Premier Automobiles Ltd (PAL) was promoted by Walchand Hirachand, in collaboration with the Chrysler Corporation of the US. In March 1947, the company began assembling Chrysler products: Dodge, De Soto, and Plymouth cars and Dodge, De Soto and Fargo trucks. Indigenisation started in 1949 with the manufacture of radiators, mufflers, springs, propeller shafts, shock absorbers, etc. In 1950 PAL entered into a collaboration with Fiat, SpA of Italy and started assembly of Fiat 1100 cars. In 1953, following the Tariff Commission report, the Government of India granted protection to the automobile industry, thus enabling Premier Automobiles to step up its manufacturing programme with full vigour and, in 1954, the first Indian-made ‘Fiat 1100’ cars rolled out.

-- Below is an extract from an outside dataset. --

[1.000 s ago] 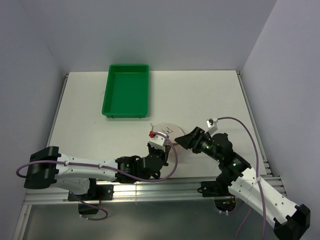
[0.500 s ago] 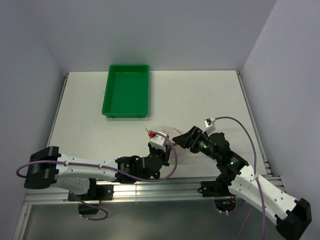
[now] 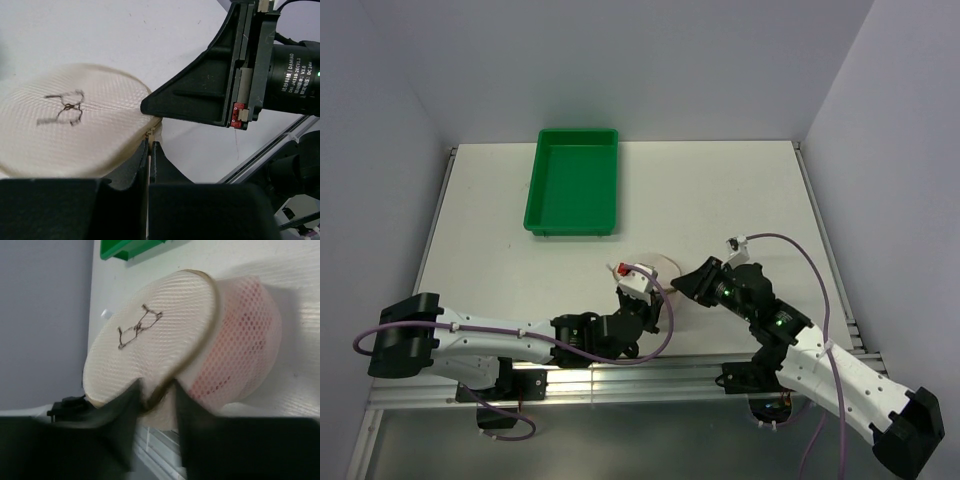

The Industry Policy Resolution of 1948 announced that automobiles and tractors would be classified amongst industries which would be subject to regulation and control by the Central Government. Nevertheless, their manufacture — if progressively indigenised — was encouraged.

With Government intent on having a motor industry set up near each of the three major port cities, Ashok Motors, incorporated in September 1948, was established in Madras to assemble Austin cars and trucks in India. In 1950, the company acquired the rights to manufacture Leyland vehicles in India. The name of the company was changed to Ashok Leyland Ltd in 1955.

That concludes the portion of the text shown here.